Hearing Aids

To keep your hearing aids functioning correctly for years to come, you need to learn proper care and maintenance. And although it may seem like an additional burden, with the right approach your hearing aid care will become easy and automatic.

The trick is building effective habits.

If you assimilate your hearing aid care into your everyday and nightly routines, after a while it won’t feel like any extra work at all.

The following are a few tips for the day-to-day care of your hearing aids (which your hearing professional will also go over with you):

Clean your hearing aids daily – Attempt to incorporate your hearing aid cleansing into your nightly routine, so it will become as automatic as brushing your teeth. Daily cleaning is important because daily hearing aid cleaning can thwart the accumulation of earwax, dirt, and dust into the various components of the hearing aid, which can result in distorted sound with time.

You’ll want to clean your hearing aid with a soft, dry cloth, while avoiding any fluids that could destroy the hearing aid electronics.
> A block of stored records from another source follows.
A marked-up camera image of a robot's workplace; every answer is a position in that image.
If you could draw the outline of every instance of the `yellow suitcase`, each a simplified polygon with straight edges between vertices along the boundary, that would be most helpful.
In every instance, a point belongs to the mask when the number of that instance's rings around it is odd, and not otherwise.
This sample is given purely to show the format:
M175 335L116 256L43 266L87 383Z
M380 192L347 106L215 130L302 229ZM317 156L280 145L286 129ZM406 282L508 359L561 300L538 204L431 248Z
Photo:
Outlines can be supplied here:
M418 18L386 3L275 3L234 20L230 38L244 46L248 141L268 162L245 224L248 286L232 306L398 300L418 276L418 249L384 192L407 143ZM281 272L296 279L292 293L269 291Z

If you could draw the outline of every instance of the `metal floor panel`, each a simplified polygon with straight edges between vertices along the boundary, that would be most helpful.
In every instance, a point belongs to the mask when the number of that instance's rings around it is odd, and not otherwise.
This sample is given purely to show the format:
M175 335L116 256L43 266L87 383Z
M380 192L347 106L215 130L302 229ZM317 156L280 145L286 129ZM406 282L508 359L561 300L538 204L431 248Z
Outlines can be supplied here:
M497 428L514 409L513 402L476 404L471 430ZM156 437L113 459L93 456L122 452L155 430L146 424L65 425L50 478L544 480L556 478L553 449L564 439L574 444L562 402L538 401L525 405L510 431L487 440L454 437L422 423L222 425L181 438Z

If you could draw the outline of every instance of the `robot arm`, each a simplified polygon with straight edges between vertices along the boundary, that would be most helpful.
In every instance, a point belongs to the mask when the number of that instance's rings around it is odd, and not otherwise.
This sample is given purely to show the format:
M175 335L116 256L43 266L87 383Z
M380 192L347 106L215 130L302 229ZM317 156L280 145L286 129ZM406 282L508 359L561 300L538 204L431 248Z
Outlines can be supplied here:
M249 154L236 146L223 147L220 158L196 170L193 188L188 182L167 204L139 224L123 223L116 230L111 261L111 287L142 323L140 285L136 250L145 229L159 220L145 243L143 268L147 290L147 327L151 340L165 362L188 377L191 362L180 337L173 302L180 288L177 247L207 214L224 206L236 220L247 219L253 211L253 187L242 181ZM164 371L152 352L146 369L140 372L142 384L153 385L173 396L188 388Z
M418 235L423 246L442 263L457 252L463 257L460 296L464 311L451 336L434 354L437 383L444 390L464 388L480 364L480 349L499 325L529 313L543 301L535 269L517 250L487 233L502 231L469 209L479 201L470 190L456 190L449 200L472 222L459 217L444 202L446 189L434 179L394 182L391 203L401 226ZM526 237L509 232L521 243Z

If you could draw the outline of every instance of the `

Talk to your hearing professional for specific instructions on cleaning each model of hearing aid.

You may also want to consider purchasing a hearing aid sanitizer, which makes use of ultraviolet light to safely and completely kill harmful pathogens. Hearing aid cleaning kits are also obtainable with all of the instruments you’ll need to safely clean the device without destroying the electronics.

Always check the batteries – Hearing aid batteries should always be tested and replaced frequently to assure top hearing aid performance. Consider using a battery tester early in the day to assure you have a sufficient amount of power for the rest of the day, and carry a spare set of batteries on hand.
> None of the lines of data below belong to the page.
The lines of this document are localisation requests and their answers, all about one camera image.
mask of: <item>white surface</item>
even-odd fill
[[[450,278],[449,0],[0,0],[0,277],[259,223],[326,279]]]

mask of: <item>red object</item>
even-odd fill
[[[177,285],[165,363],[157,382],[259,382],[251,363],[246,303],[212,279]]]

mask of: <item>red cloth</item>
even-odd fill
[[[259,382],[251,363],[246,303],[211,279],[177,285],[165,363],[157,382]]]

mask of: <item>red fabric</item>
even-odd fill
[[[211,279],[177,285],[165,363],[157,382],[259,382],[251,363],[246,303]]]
Before bedtime, when your hearing aids are not in use, shut them off and store them in a cool, dry location with the battery door open.
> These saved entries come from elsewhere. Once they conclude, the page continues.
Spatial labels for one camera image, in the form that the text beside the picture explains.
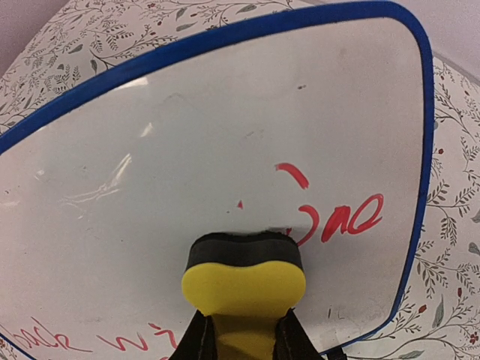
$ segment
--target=floral wallpaper
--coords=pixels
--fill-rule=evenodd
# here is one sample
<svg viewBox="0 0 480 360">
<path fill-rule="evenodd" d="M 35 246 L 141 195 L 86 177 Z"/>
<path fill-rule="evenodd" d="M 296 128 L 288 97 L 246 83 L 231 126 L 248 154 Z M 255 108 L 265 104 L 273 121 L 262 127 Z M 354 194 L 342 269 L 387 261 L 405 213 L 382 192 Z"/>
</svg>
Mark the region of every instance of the floral wallpaper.
<svg viewBox="0 0 480 360">
<path fill-rule="evenodd" d="M 156 47 L 299 0 L 70 0 L 0 78 L 0 135 L 79 83 Z M 480 360 L 480 87 L 439 59 L 431 184 L 394 320 L 349 359 Z M 0 359 L 23 359 L 0 340 Z"/>
</svg>

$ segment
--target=red flower
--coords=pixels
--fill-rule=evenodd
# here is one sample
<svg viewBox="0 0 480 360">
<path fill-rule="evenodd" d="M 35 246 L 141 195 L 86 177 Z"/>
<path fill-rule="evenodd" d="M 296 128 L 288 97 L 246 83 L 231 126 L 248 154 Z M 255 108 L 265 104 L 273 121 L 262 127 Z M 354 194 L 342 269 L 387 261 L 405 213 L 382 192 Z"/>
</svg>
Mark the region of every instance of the red flower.
<svg viewBox="0 0 480 360">
<path fill-rule="evenodd" d="M 477 334 L 477 331 L 475 331 L 474 334 L 470 335 L 470 343 L 472 345 L 475 345 L 475 343 L 479 340 L 479 335 Z"/>
</svg>

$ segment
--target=whiteboard
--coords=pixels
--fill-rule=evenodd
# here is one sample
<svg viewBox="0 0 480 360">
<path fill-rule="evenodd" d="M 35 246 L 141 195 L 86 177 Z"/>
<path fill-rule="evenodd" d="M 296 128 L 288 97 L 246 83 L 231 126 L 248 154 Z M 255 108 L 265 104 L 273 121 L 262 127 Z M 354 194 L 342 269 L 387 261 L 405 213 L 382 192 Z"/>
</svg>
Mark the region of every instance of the whiteboard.
<svg viewBox="0 0 480 360">
<path fill-rule="evenodd" d="M 149 72 L 0 157 L 9 341 L 35 359 L 167 359 L 195 311 L 189 248 L 220 231 L 299 243 L 295 313 L 319 352 L 388 321 L 422 220 L 428 63 L 398 19 L 323 24 L 307 10 L 322 25 Z"/>
</svg>

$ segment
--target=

Store your hearing aids in a safe and secure place – In regard to storage, you’ll want to keep in mind three things:

  1. Keep the hearing aids away from moisture. This means that storing your hearing aids in the bathroom is probably a bad idea.
  2. Avoid subjecting the hearing aids—and hearing aid batteries—to temperature extremes. You’ll want to store your hearing aids in a cool, dry place.
  3. Avoid storing your hearing aids out in the open, where they can become damaged.

We highly recommend keeping your hearing aids in a container or drying kit inside the drawer of a bedroom side table. This will safeguard the hearing aids from dampness, temperature extremes, and damage from being knocked off the table.

In addition, always remove your hearing aids before taking a shower, swimming, or using a hair dryer or hair spray.

Maintain ear hygiene – While earwax has several useful properties, including protection and lubrication of the ear canal, it can wreak havoc on hearing aids. As it gets lodged within the hearing aid hardware, sound can become distorted.

Make sure you’re keeping up proper ear hygiene, and if you experience significant earwax, think about booking a visit with a professional.

Properly put in your hearing aids – When inserting your hearing aids, lean over a table or soft surface in case that the hearing aids fall. Hearing aids include fragile electronics, so a fall on a hard surface can bring about significant damage.

Even with meticulous cleaning and maintenance, after a while the hearing aid will require more comprehensive cleaning or repair.

To make sure that you continue to enjoy the best sound possible, we encourage having your hearing aids professionally cleaned by a hearing professional a minimum of twice per year.

Hearing care professionals can render a deep cleaning, a tune-up, and will sometimes replace parts. Staying current on this regular maintenance will prolong the life of your hearing aids and will ensure that you get the best sound.

The site information is for educational and informational purposes only and does not constitute medical advice. To receive personalized advice or treatment, schedule an appointment.